Spicy and Oily Foods
As the weather becomes warmer, older adults should limit spicy foods like chili, ginger, pepper, garlic, mustard, and oily dishes like braised meat or grilled fish. These can irritate the stomach lining, disrupt digestion, impair gut function and immunity, creating opportunities for the virus to attack.
It is best to eat mild foods and drink enough water to enhance metabolism and help expel viruses from the body.
Protein-Rich Foods
Middle-aged and elderly people should supplement protein-rich foods like tofu, lean meat, milk, and fish. Tofu especially contains abundant plant protein, which suits older adults well.
Adequate daily protein intake provides essential nutrients, boosts resistance, and helps fight viral invasion.
Fresh Seasonal Vegetables
Summer brings an abundance of fresh, affordable, and nutrient-rich vegetables. Studies show that seasonal vegetables contain plenty of vitamin C, a natural antioxidant that strengthens immunity and prevents viruses. Tomatoes, carrots, and celery are particularly beneficial for older adults.
Mushrooms
Shiitake, black fungus, enoki mushrooms, and others are highly nutritious and considered tonic foods. Regular mushroom consumption boosts the immune system and the body’s ability to resist viruses. Shiitake mushrooms are especially tasty and healthy, making them ideal for middle-aged and elderly people.
Drink Enough Water
Drinking plenty of water promotes metabolism and helps flush viruses from the body.
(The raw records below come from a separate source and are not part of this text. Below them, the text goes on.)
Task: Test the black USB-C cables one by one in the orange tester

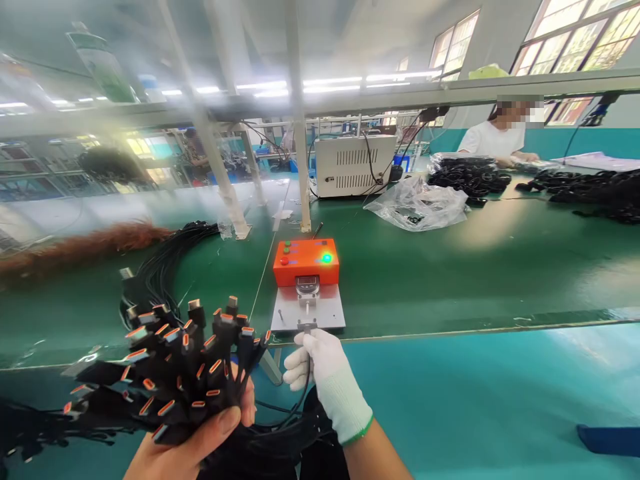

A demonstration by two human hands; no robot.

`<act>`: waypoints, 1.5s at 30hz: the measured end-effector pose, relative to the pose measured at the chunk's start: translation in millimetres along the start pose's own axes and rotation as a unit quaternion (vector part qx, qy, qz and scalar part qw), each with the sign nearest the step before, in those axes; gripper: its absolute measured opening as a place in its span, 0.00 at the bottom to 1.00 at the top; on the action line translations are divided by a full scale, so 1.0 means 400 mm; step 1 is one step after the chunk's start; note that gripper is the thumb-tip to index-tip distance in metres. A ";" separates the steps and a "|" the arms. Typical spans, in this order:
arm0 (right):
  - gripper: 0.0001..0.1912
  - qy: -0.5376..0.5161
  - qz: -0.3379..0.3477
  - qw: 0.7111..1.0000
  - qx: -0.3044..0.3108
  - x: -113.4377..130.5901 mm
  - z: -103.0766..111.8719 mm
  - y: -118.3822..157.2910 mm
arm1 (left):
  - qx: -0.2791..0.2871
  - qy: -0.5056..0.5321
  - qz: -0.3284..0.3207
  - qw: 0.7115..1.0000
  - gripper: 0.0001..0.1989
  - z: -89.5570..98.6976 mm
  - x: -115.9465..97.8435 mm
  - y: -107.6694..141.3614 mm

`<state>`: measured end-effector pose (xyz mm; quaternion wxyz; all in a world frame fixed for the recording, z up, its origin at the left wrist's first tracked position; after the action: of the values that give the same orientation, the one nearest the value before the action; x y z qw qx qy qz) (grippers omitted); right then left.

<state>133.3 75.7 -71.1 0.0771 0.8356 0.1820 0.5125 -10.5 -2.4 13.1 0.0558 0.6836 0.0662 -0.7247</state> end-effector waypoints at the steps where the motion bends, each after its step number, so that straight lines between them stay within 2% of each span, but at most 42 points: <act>1: 0.15 0.068 -0.007 0.998 -0.009 0.005 0.013 0.010 | 0.001 -0.008 0.012 1.000 0.11 0.003 0.000 0.001; 2: 0.14 0.163 -0.007 0.986 -0.031 0.014 0.028 0.023 | 0.002 -0.019 0.021 1.000 0.11 0.005 0.000 0.001; 3: 0.13 0.278 0.008 0.958 -0.065 0.026 0.044 0.040 | 0.001 -0.031 0.026 0.999 0.11 0.007 0.000 0.001; 5: 0.11 0.465 0.081 0.866 -0.163 0.063 0.064 0.082 | -0.006 -0.055 0.029 0.998 0.11 0.005 -0.006 -0.001; 6: 0.13 0.509 0.132 0.825 -0.208 0.085 0.064 0.107 | -0.009 -0.060 0.031 0.998 0.12 0.001 -0.011 -0.003; 7: 0.16 0.511 0.185 0.807 -0.232 0.104 0.055 0.133 | -0.007 -0.057 0.033 0.998 0.13 -0.006 -0.018 -0.004; 8: 0.18 0.480 0.228 0.815 -0.230 0.121 0.039 0.157 | 0.002 -0.047 0.035 0.998 0.14 -0.014 -0.025 -0.006; 9: 0.19 0.424 0.261 0.846 -0.193 0.133 0.016 0.178 | 0.016 -0.034 0.035 0.999 0.15 -0.022 -0.031 -0.008; 11: 0.17 0.296 0.266 0.917 -0.027 0.145 -0.044 0.205 | 0.053 -0.011 0.029 0.998 0.16 -0.036 -0.041 -0.011; 12: 0.16 0.250 0.267 0.931 0.024 0.148 -0.070 0.213 | 0.066 -0.003 0.029 0.997 0.16 -0.038 -0.042 -0.013; 13: 0.16 0.213 0.263 0.939 0.056 0.148 -0.091 0.216 | 0.073 0.004 0.035 0.997 0.16 -0.037 -0.039 -0.014; 15: 0.17 0.167 0.270 0.945 0.080 0.147 -0.115 0.212 | 0.082 0.018 0.062 0.995 0.17 -0.026 -0.026 -0.017; 18: 0.15 0.149 0.306 0.935 0.101 0.141 -0.120 0.201 | 0.070 0.021 0.086 0.994 0.17 -0.009 -0.007 -0.020; 20: 0.12 0.153 0.325 0.928 0.094 0.134 -0.118 0.201 | 0.045 -0.002 0.059 0.997 0.15 -0.008 -0.005 -0.020; 22: 0.12 0.127 0.313 0.939 0.065 0.124 -0.117 0.204 | 0.022 -0.011 0.027 0.999 0.14 -0.013 -0.008 -0.017; 26: 0.15 0.004 0.219 0.975 -0.034 0.100 -0.104 0.197 | -0.022 0.012 0.023 0.999 0.09 -0.007 -0.014 -0.006; 29: 0.14 0.025 0.167 0.981 -0.093 0.092 -0.079 0.170 | -0.028 -0.017 -0.016 0.999 0.06 0.008 -0.027 0.005; 32: 0.16 0.054 0.122 0.987 -0.084 0.082 -0.053 0.127 | -0.034 -0.015 -0.027 0.999 0.05 0.010 -0.040 0.014; 36: 0.15 0.022 0.069 0.996 -0.044 0.057 -0.030 0.073 | -0.057 -0.017 0.008 0.998 0.06 -0.002 -0.032 0.016; 40: 0.16 0.012 0.057 0.997 -0.040 0.041 -0.020 0.045 | -0.065 -0.041 0.021 0.997 0.09 -0.002 -0.010 0.011; 45: 0.15 0.011 0.046 0.998 -0.039 0.035 -0.009 0.024 | -0.077 -0.072 0.004 0.994 0.12 -0.006 -0.004 0.005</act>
<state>138.0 71.8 -54.9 0.0836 0.8336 0.1245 0.5315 -7.8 -4.1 14.7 0.1156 0.6233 0.1152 -0.7648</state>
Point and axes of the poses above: each hand's wrist, its own y-axis away from the middle knuckle, its own z-axis out of the back of the hand, x = y × z, the point moved 2 cm from there along -y, towards the middle knuckle, and after that the axes turned 11 degrees about -y, right-handed, at the moved point
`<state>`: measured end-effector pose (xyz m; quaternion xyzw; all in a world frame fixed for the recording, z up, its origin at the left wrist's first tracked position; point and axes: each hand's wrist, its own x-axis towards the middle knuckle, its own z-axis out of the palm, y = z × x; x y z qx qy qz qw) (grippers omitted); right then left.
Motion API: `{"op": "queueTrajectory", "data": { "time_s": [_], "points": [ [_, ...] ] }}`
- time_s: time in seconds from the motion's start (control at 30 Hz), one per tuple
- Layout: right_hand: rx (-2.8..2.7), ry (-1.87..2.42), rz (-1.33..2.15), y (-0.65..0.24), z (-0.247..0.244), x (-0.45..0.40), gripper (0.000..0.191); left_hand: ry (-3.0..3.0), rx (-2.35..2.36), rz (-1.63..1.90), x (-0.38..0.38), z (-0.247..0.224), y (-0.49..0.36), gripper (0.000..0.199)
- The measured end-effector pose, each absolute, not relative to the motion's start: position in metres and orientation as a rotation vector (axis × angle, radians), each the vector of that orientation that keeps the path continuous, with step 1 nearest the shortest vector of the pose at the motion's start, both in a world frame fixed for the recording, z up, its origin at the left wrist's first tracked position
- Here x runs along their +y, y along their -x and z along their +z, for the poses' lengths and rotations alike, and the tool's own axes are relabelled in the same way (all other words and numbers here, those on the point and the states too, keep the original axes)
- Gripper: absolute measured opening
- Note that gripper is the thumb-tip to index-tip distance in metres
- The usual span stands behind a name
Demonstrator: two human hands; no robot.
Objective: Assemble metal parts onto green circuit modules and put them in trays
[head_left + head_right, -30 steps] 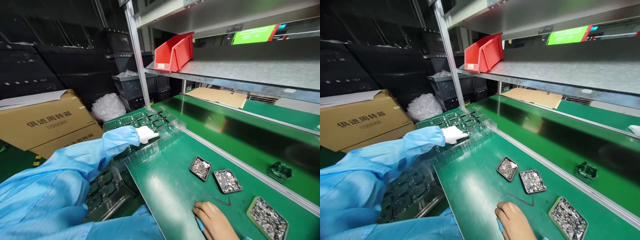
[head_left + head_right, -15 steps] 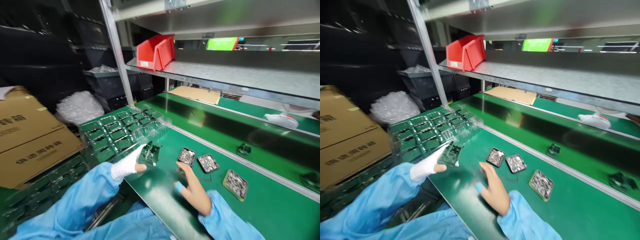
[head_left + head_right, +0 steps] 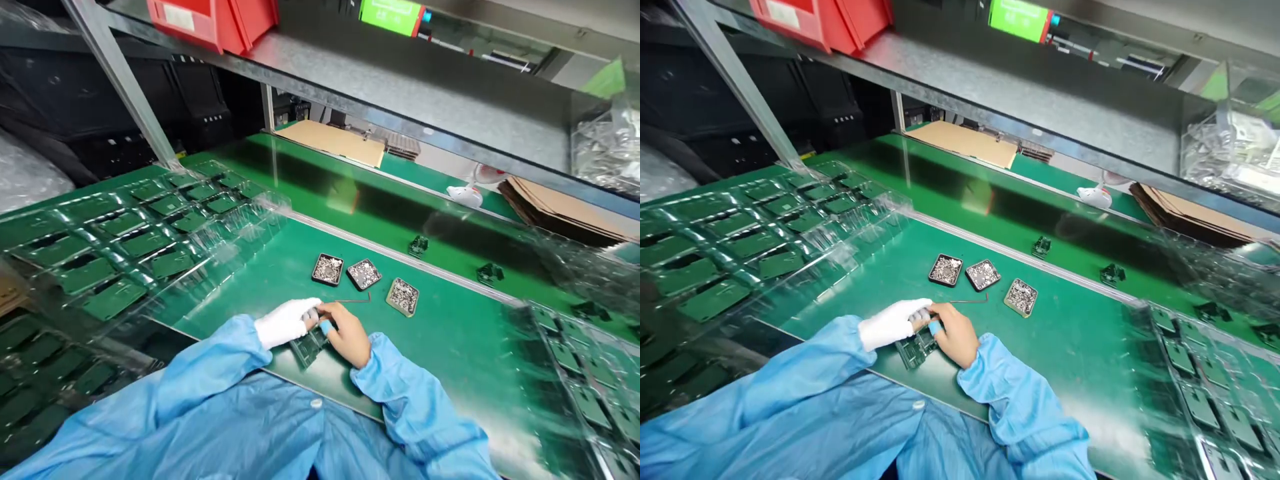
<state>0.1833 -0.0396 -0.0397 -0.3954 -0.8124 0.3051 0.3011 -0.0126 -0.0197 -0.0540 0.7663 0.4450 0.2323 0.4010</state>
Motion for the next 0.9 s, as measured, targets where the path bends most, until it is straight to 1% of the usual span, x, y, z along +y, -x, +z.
{"op": "queueTrajectory", "data": {
  "time_s": [0.07,0.17,0.27,0.37,0.4,0.47,0.5,0.57,0.63,0.73,0.8,0.9],
  "points": [
    [-2.181,1.044,0.792,-0.182,-0.041,-0.044,0.023,-1.932,1.194,0.627,-0.028,-0.061,-0.004,0.033],
    [-2.102,1.033,0.905,-0.186,-0.037,-0.053,0.023,-1.938,1.232,0.637,-0.041,-0.063,-0.009,0.036],
    [-2.132,0.978,0.983,-0.192,-0.034,-0.067,0.024,-1.956,1.223,0.600,-0.044,-0.055,0.002,0.032],
    [-2.297,0.893,0.943,-0.192,-0.039,-0.081,0.030,-1.988,1.327,0.585,-0.030,-0.039,0.014,0.030],
    [-2.321,0.890,0.926,-0.190,-0.040,-0.084,0.028,-2.036,1.374,0.574,-0.020,-0.032,0.015,0.029],
    [-2.345,0.876,0.881,-0.188,-0.042,-0.085,0.016,-2.205,1.425,0.508,0.007,-0.018,0.014,0.028],
    [-2.371,0.834,0.834,-0.188,-0.042,-0.083,0.013,-2.322,1.423,0.442,0.022,-0.013,0.011,0.029],
    [-2.470,0.694,0.672,-0.191,-0.037,-0.075,0.012,-2.414,1.414,0.378,0.053,-0.006,0.001,0.028],
    [-2.588,0.585,0.438,-0.197,-0.028,-0.065,0.014,-2.460,1.413,0.311,0.079,-0.006,-0.009,0.026],
    [-2.699,0.561,0.124,-0.203,-0.019,-0.052,0.021,-2.519,1.403,0.178,0.101,-0.014,-0.021,0.020],
    [-2.726,0.563,0.016,-0.204,-0.018,-0.049,0.023,-2.550,1.397,0.110,0.106,-0.019,-0.025,0.018],
    [-2.750,0.600,0.000,-0.204,-0.020,-0.049,0.022,-2.590,1.373,0.087,0.100,-0.018,-0.028,0.020]
  ]
}}
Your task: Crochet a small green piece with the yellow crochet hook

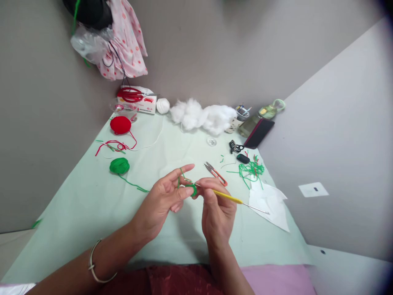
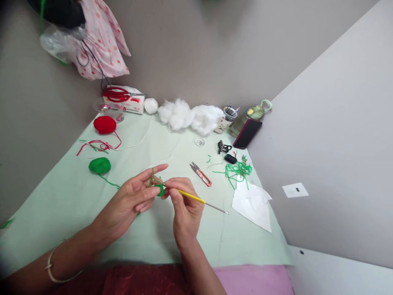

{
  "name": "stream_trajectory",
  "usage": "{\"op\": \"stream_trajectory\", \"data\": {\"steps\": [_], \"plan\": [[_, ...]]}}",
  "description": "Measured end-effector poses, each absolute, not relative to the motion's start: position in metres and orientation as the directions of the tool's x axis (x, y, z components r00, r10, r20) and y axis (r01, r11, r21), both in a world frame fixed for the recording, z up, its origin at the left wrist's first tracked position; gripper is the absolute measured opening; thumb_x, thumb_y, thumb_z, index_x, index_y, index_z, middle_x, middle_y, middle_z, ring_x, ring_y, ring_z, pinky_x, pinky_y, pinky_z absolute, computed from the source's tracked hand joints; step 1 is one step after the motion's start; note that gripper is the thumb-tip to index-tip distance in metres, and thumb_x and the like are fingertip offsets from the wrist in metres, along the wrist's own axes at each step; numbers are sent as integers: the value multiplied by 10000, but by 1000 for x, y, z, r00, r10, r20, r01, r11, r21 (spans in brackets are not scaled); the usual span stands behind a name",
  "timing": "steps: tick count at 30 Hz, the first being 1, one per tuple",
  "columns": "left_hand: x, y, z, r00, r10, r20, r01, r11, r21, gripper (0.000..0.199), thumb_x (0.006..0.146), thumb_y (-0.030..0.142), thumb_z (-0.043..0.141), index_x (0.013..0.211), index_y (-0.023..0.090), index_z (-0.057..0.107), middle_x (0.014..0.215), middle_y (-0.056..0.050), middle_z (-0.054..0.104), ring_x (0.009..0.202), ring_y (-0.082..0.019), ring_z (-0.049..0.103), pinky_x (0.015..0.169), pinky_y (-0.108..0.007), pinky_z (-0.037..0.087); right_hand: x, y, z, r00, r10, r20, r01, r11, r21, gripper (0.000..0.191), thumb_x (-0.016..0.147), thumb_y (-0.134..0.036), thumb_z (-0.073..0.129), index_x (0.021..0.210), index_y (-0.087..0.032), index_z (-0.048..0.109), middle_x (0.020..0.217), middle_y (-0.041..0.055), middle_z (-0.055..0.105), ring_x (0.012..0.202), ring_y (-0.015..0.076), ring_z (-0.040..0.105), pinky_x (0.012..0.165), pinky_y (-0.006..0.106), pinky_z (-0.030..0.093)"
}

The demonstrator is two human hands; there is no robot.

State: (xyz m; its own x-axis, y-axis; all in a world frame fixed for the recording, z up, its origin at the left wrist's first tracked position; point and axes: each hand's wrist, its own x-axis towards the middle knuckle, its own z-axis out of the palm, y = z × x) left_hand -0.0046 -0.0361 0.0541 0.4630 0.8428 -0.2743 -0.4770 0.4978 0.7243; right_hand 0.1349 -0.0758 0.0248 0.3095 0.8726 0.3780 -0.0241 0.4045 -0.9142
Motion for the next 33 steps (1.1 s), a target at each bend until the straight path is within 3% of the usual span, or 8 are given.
{"op": "stream_trajectory", "data": {"steps": [5, 7, 14, 19, 24, 27, 30, 33], "plan": [[-1, -41, 51, 389, 885, -254, -497, 434, 752, 509, 827, 258, 892, 1309, 236, 727, 862, 40, 659, 525, -9, 378, 479, -167, 310, 132, -81, 27, 318, 771, 551, 319, 460, -829, 264, 1008, -139, 626, 1082, -314, 809, 950, 29, 762, 891, 179, 705, 759, 342, 585], [-1, -42, 49, 350, 911, -218, -503, 379, 777, 476, 848, 245, 876, 1302, 275, 735, 878, 49, 651, 528, -5, 404, 483, -168, 312, 131, -83, 28, 314, 764, 563, 358, 454, -816, 276, 1004, -132, 630, 1095, -320, 810, 954, 31, 773, 922, 191, 713, 786, 356, 592], [-5, -41, 54, 453, 845, -284, -506, 506, 699, 624, 826, 243, 897, 1409, 245, 673, 838, 37, 663, 497, -5, 323, 475, -160, 309, 132, -78, 27, 327, 869, 372, -2, 394, -919, 187, 1016, -241, 653, 1023, -327, 819, 900, 10, 738, 780, 155, 680, 690, 315, 560], [-10, -36, 50, 556, 784, -276, -507, 583, 635, 465, 869, 213, 856, 1320, 255, 752, 880, 15, 652, 495, 16, 305, 472, -149, 271, 142, -77, 25, 360, 891, 277, -103, 333, -937, 128, 993, -293, 692, 973, -263, 814, 888, 24, 717, 762, 153, 682, 699, 317, 563], [-14, -36, 46, 516, 821, -242, -506, 521, 688, 304, 871, 217, 850, 1170, 271, 834, 917, 21, 608, 502, 22, 288, 468, -165, 247, 148, -75, 34, 403, 883, 242, -134, 319, -938, 170, 976, -330, 701, 879, -228, 796, 830, 25, 722, 617, 128, 627, 604, 303, 549], [-8, -42, 48, 403, 887, -225, -504, 421, 754, 392, 841, 235, 881, 1222, 301, 813, 890, 33, 607, 520, -4, 335, 477, -186, 270, 141, -78, 34, 353, 862, 364, 71, 363, -929, 151, 988, -275, 673, 929, -249, 809, 840, 40, 724, 670, 158, 652, 601, 319, 552], [-3, -46, 50, 414, 873, -257, -493, 453, 743, 507, 828, 266, 894, 1319, 267, 766, 731, 63, 530, 521, -36, 341, 499, -203, 300, 136, -82, 30, 300, 744, 598, 421, 459, -782, 219, 961, -169, 688, 1042, -316, 828, 946, 62, 754, 850, 211, 703, 698, 369, 576], [-5, -42, 51, 505, 808, -303, -500, 560, 660, 404, 854, 293, 869, 1241, 199, 804, 712, 63, 483, 518, -30, 288, 500, -203, 294, 139, -81, 31, 361, 727, 584, 355, 472, -807, 230, 986, -169, 656, 1029, -320, 824, 892, 42, 743, 813, 194, 683, 701, 361, 559]]}}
It also regulates body temperature, prevents dehydration discomfort, soothes the throat, reduces phlegm, and lowers infection risk. It is recommended to drink warm or hot water and avoid cold drinks or carbonated beverages.
Maintain Personal Hygiene
Older adults should frequently wash their hands before eating, after using the toilet, and after coming home from outside. Regularly clean the house and keep indoor air fresh. Avoid crowded places and always wear a mask outdoors. Good hygiene significantly reduces the risk of COVID-19 infection.
Exercise Moderately
Light activities such as brisk walking, badminton, and cycling are excellent for boosting immunity. However, avoid overexertion as it may cause prolonged fatigue, weaken immunity, and increase vulnerability to viruses.
Keep a Positive Mindset
Older adults should maintain a relaxed and optimistic spirit, avoiding stress, anxiety, and anger. Negative emotions can weaken the immune system and create opportunities for viral invasion. A happy and positive attitude is an important “shield” to defeat viruses from within.